Resolved Refined question on how to force all traffic through Cloudflare

[David Jimenez]

I asked a previous question regarding turning on a firewall in Plesk, which I have since done; however, I get an error message when I try to apply the rule change to the firewall. So, I am hoping that someone here can give me some guidance on what I am doing wrong.

Background: since we started aggressively publishing information from our aerospace and defense team, we have been hit regularly by hackers from the Ukraine and China. To combat this, we added Cloudflare between the Internet and our web server (email server is a separate box). That worked very well with a few page rules and some captchas. The problem is that only inquiries using nameservers go through Cloudflare.

So, the Chinese are now wise to that and are hitting us by using our origin IP address directly. So, it was suggested by Cloudflare that we turn on the Plesk firewall and only accept traffic from the Cloudflare IP addresses.

My approach was to select the WWW Server option in the firewall and then change the settings from Allow Incoming from All to Allow from selected sources, deny from others. I then entered all the IP addresses used by Cloudflare and hit OK, then hit Apply Changes and then Activate.

Unfortunately, when I do that, I get the following warning: Warning: The current configuration has not been activated. The system has been reverted to the previous configuration. This has occured because there were connection problems between your browser and the server. Most probably, the reason is that you have arranged the configuration so that connections from your computer to the server are prohibited.

So, I clearly am doing something wrong. I have administrative privileges, so that can't be the issue. Thoughts?

 

[UFHH01]

Hi David Jimenez,

at your modification process, did you include as well YOUR current computer IP?

Most probably, the reason is that you have arranged the configuration so that connections from your computer to the server are prohibited.

If you deny traffic from your own current computer IP in the desired upcoming iptables, you will immidiately stop all traffic between your computer IP and the server and the current process of you modification could never be confirmed ( and as a result being saved! ), because you locked yourself out to comminucate with your server's IP.

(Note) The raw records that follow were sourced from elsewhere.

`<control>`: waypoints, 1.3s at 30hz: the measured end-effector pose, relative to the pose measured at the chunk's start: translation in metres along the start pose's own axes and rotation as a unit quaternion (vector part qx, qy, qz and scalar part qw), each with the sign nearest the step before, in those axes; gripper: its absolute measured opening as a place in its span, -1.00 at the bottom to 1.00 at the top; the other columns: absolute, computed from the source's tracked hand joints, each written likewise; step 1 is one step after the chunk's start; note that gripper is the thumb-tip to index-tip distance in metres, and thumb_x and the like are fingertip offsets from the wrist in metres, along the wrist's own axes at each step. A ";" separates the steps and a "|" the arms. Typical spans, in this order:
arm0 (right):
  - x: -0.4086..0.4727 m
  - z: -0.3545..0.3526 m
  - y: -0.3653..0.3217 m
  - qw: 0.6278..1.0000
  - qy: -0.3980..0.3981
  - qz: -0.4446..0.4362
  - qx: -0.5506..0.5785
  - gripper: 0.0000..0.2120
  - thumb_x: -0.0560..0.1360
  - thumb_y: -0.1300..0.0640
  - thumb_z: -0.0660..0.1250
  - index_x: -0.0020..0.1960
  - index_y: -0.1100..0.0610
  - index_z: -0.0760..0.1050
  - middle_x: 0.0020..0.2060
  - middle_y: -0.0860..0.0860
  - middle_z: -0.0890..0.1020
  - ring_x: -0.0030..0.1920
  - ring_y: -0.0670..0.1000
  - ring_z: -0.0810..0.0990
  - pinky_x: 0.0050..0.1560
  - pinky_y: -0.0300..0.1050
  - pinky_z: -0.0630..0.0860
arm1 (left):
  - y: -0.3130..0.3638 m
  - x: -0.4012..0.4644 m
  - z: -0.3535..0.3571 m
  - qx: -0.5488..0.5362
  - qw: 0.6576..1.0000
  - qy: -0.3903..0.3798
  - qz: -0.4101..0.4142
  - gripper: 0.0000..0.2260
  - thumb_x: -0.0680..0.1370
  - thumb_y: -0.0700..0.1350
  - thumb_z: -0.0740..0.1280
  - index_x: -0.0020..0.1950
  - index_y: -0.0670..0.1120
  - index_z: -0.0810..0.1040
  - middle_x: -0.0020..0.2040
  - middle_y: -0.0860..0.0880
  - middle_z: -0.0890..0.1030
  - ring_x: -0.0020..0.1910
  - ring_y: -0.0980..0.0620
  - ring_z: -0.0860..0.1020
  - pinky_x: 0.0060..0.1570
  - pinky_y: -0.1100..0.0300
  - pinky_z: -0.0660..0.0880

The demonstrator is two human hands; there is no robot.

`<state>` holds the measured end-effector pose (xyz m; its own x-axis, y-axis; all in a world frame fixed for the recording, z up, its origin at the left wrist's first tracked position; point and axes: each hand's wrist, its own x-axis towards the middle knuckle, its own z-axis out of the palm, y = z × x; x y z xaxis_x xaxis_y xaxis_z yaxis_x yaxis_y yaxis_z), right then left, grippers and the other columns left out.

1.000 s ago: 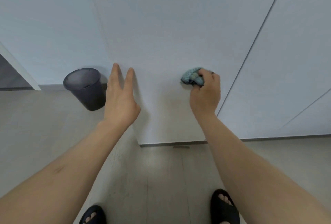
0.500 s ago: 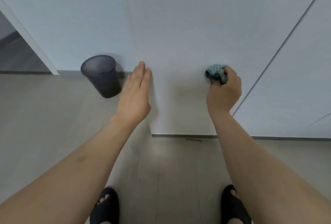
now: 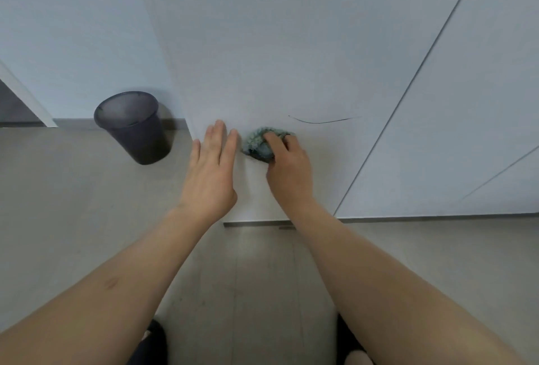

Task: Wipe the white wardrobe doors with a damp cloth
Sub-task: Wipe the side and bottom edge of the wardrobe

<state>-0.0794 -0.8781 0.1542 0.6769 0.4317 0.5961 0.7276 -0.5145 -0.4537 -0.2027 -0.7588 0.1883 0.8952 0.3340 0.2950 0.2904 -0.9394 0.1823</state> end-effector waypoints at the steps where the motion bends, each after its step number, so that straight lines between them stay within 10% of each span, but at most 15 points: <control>1: 0.000 -0.010 0.014 1.000 0.012 0.022 -0.001 -0.44 0.31 0.46 0.34 0.28 0.16 0.56 0.02 0.19 0.56 -0.14 0.25 0.56 -0.20 0.00 0.56 | 0.005 0.001 0.002 -0.006 1.000 -0.001 -0.012 -0.08 0.33 -0.46 0.24 0.64 -0.17 -0.06 0.64 -0.22 -0.15 0.62 -0.19 -0.20 0.57 -0.19 -0.13; 8: 0.002 -0.066 0.092 0.960 0.108 0.254 0.049 -0.46 0.40 0.44 0.23 0.33 0.10 0.45 0.19 0.13 0.49 0.14 0.07 0.48 0.12 -0.26 0.35 | 0.014 0.006 0.005 -0.045 0.997 0.028 -0.047 -0.15 0.33 -0.45 0.20 0.61 -0.22 0.03 0.65 -0.14 -0.10 0.63 -0.07 -0.14 0.59 -0.04 -0.11; 14: -0.007 -0.049 0.092 0.891 0.131 0.417 0.127 -0.52 0.37 0.32 0.22 0.14 -0.15 0.36 0.07 0.00 0.55 0.03 0.14 0.59 0.04 0.04 0.60 | -0.013 0.003 0.005 -0.047 0.998 0.043 0.002 -0.17 0.33 -0.51 0.17 0.61 -0.25 0.10 0.64 -0.16 0.04 0.63 -0.11 0.00 0.59 -0.07 -0.01; 28: -0.014 0.074 -0.079 0.974 -0.045 0.147 0.168 -0.66 0.40 0.33 0.38 0.16 0.16 0.59 -0.01 0.07 0.67 0.02 0.13 0.59 0.01 0.01 0.52 | -0.051 -0.018 0.006 -0.074 0.997 0.002 -0.032 -0.17 0.37 -0.49 0.19 0.63 -0.24 0.02 0.64 -0.22 0.03 0.61 -0.18 0.09 0.55 -0.11 0.15; 39: -0.009 -0.031 0.089 0.889 0.127 0.428 0.106 -0.70 0.39 0.41 0.26 0.09 0.19 0.49 0.04 0.12 0.56 -0.03 0.08 0.50 -0.02 -0.22 0.37 | -0.022 -0.004 0.022 -0.067 0.996 0.014 -0.062 -0.38 0.36 -0.42 0.28 0.44 -0.29 0.34 0.24 -0.24 0.41 0.24 -0.24 0.41 0.22 -0.08 0.48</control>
<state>-0.0246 -0.9511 0.1291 0.9652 -0.2453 0.0905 -0.0190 -0.4112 -0.9113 -0.2050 -0.7409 0.1620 0.8454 0.4500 0.2877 0.3480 -0.8727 0.3424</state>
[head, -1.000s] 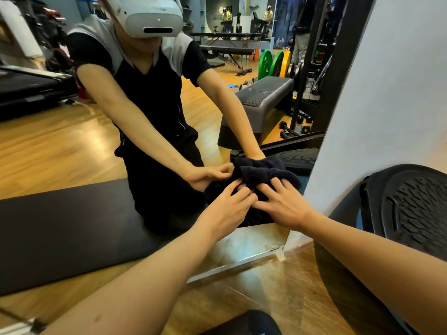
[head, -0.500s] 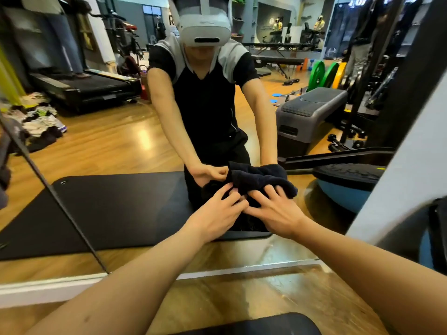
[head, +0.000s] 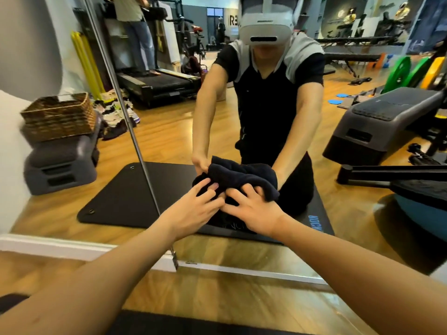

But as stated before in your other thread ( I still wondern why you opened a NEW thread with the very same issue ), your modification will result in issues/errors/problems on your server. I still recommend to use Fail2Ban ( maybe with some additional filter - modifications but at least with the "recidive" - jail activated! ), in order to avoid these upcoming issues/errors/problems, reducing the traffic through Cloudflare - IPs only.

 

[David Jimenez]

Yes, my IP address is in the list. I just didn't include it in the post so as to protect my security. I understand you point, but it was my impression that using a simple firewall rule would work fine or should in theory. If you are saying that I cannot accomplish my goal with firewall, then I will move on to Fail2Ban. I did read about it and it sounded like overkill, but if that is the only (or best) solution, I will go that way. Thanks

 

[David Jimenez]

Let me rephrase. Is there a way to force all traffic (domain name and IP address) through Cloudflare?

 

[UFHH01]

Hi David Jimenez,

Is there a way to force all traffic (domain name and IP address) through Cloudflare?

I don't know any way to achieve your goal, without issues/errors and problems.


If you desire to do that on your very own risk, just connect as user "root" over SSH and insert the desired rules manually to your iptables, but be aware, that you will get disconnected as soon as you put in rules, which deny your current connection between your computer and your server.

 

[David Jimenez]

OK, thanks. If it isn't possible, so be it. Thanks for helping.

 

[David Jimenez]

Just wanted to raise a point of warning. If you are on a Network Solutions VPS, as I am, you may have issues with running both Plesk Firewall and Fail2Ban. The numiptent is set at 128 and they will not increase this value. So, you run out of that resource very quickly. We had to ditch the firewall and Fail2Ban in order to setup iptables.